Non-invasive evaluation of the conduit function and the buffering function of large arteries in man.

The purpose of this study was to validate a two-dimensional (2D) echography coupled range-gated Doppler system for the non-invasive measurement of internal diameter, blood flow velocity, and pulse wave velocity of peripheral arteries, such as the common carotid artery (CCA), femoral artery (FA), and brachial artery (BA) in man. The array of the ultrasonic system and the Doppler probe were attached and formed a fixed angle (38 degrees 30'). The artery was firstly visualized using the echo-graphic array probe in order to position the Doppler beam. Then, the range-gated Doppler system was used to measure both internal diameter and blood flow velocity with the sample volume position covering the internal diameter. Using a hydraulic device, there was an obvious correlation between the calculated and the measured velocities (r = 0.98). Normal values of diameter, blood flow velocity and blood flow were measured in 18 healthy volunteers. The means (+/- 1 standard deviation) was as follows: diameter, CCA = 0.636 +/- 0.027 cm, FA = 0.843 +/- 0.074 cm, BA = 0.302 +/- 0.052 cm; flow velocity, CCA = 19.5 +/- 2.1 cm s-1, FA = 11.4 +/- 1.2 cm s-1, BA = 6.7 +/- 1.0 cm s-1. Blood flows were as follows: CCA, 370.6 +/- 42.5 ml mn-1, FA 387.0 +/- 75.0 ml mn-1 and BA (wrist occlusion) 29.8 +/- 12.5 ml mn-1. The intra-observer reproducibilities for CCA, FA and BA were respectively: for diameter, 4.9%, 4.12% and 14.8%; for velocity, 8.9%, 10.6% and 10.2%. The inter-observer reproducibilities were respectively: for diameter, 5.6%, 5.4% and 11.3% for velocity, 6.5%, 5.7% and 6.3%. Simultaneous determinations of pulse wave velocity from blood flow velocity recording allowed estimations of the distensibility of these arteries.
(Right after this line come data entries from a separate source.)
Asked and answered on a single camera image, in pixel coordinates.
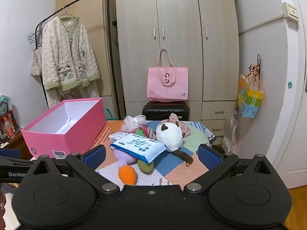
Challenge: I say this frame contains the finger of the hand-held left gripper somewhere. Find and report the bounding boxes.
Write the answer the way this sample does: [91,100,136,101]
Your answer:
[0,149,21,159]

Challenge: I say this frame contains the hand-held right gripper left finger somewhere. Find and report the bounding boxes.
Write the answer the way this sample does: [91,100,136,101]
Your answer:
[31,145,120,194]

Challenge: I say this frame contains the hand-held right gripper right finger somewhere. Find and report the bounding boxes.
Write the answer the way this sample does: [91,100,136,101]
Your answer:
[184,144,274,194]

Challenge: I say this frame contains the purple plush toy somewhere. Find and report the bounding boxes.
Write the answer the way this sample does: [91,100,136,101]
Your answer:
[114,149,139,166]

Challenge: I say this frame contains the orange makeup sponge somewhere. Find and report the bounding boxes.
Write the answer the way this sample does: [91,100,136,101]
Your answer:
[118,165,138,185]

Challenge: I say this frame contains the pink cardboard box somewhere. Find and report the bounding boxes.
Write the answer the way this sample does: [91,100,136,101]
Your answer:
[21,97,106,159]

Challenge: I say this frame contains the pink floral cloth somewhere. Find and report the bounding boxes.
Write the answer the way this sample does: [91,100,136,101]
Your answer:
[169,113,191,138]

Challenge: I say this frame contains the large blue wet wipes pack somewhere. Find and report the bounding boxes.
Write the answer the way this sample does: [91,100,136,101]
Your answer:
[110,133,168,164]

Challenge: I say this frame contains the white mesh bath pouf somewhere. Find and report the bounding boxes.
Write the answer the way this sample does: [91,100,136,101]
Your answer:
[120,115,147,132]

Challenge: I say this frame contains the green makeup sponge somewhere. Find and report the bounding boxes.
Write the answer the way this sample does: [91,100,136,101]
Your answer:
[137,159,154,173]

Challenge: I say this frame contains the red strawberry plush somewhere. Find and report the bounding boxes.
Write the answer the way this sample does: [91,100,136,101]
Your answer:
[135,126,150,137]

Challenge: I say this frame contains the wooden side table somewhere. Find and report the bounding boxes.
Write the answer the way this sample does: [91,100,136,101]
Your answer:
[0,129,31,160]

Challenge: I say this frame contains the orange drink bottle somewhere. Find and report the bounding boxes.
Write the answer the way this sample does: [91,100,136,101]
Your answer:
[3,118,15,139]

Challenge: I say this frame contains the small white wet wipes pack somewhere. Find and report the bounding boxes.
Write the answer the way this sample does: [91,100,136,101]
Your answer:
[109,132,131,142]

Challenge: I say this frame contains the patchwork blanket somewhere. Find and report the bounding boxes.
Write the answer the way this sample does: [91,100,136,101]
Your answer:
[90,120,226,186]

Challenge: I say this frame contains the white hanging bag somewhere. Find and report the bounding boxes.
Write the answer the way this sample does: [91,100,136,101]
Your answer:
[229,110,240,152]

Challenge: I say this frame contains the printed paper sheet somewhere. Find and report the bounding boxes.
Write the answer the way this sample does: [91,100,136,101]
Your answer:
[56,121,72,135]

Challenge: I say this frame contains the plaid woven basket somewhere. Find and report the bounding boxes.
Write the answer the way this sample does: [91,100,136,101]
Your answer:
[0,102,16,135]

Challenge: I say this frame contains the white plush toy brown tail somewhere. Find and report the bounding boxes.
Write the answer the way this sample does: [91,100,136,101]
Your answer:
[155,120,193,167]

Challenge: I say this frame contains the green patterned box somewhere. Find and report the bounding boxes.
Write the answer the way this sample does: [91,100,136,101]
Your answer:
[0,93,12,115]

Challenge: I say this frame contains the colourful paper gift bag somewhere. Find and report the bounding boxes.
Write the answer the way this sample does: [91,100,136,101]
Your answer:
[236,54,264,119]

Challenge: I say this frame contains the black suitcase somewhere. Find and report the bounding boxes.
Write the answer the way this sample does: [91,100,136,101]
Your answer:
[142,101,190,121]

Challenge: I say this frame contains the pink tote bag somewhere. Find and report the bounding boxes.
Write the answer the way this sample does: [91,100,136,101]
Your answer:
[147,48,189,102]

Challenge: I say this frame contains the white door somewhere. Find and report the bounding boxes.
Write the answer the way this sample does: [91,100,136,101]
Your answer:
[261,0,307,190]

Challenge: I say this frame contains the cream canvas tote bag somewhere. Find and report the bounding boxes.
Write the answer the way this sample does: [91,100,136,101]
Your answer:
[30,47,44,77]

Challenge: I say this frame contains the black clothes rack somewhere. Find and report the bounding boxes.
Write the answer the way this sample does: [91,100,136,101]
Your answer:
[34,0,125,120]

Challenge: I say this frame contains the cream and green fleece robe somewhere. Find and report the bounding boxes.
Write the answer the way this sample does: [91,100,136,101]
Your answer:
[40,16,101,109]

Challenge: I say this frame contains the tall beige cabinet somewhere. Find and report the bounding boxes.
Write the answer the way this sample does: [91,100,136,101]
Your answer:
[56,0,118,118]

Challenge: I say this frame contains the light blue clothes hangers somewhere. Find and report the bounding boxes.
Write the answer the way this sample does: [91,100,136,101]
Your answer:
[27,23,44,46]

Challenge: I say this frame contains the beige three-door wardrobe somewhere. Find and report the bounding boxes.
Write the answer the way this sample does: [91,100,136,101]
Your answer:
[115,0,240,146]

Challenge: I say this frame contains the white wall switch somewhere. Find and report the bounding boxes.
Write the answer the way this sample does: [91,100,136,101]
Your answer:
[282,2,300,21]
Finally, the coupled echo and range-gated Doppler system permitted non-invasive evaluation of blood flow calculated as the product of the vessel cross-sectional area and measured blood velocity and also of arterial compliance as the ratio of the cross-sectional area and the square of pulse wave velocity. Such estimations of the conduit and buffering functions of peripheral large arteries in man were shown to be more accurate for the common carotid and the femoral arteries than for the brachial artery.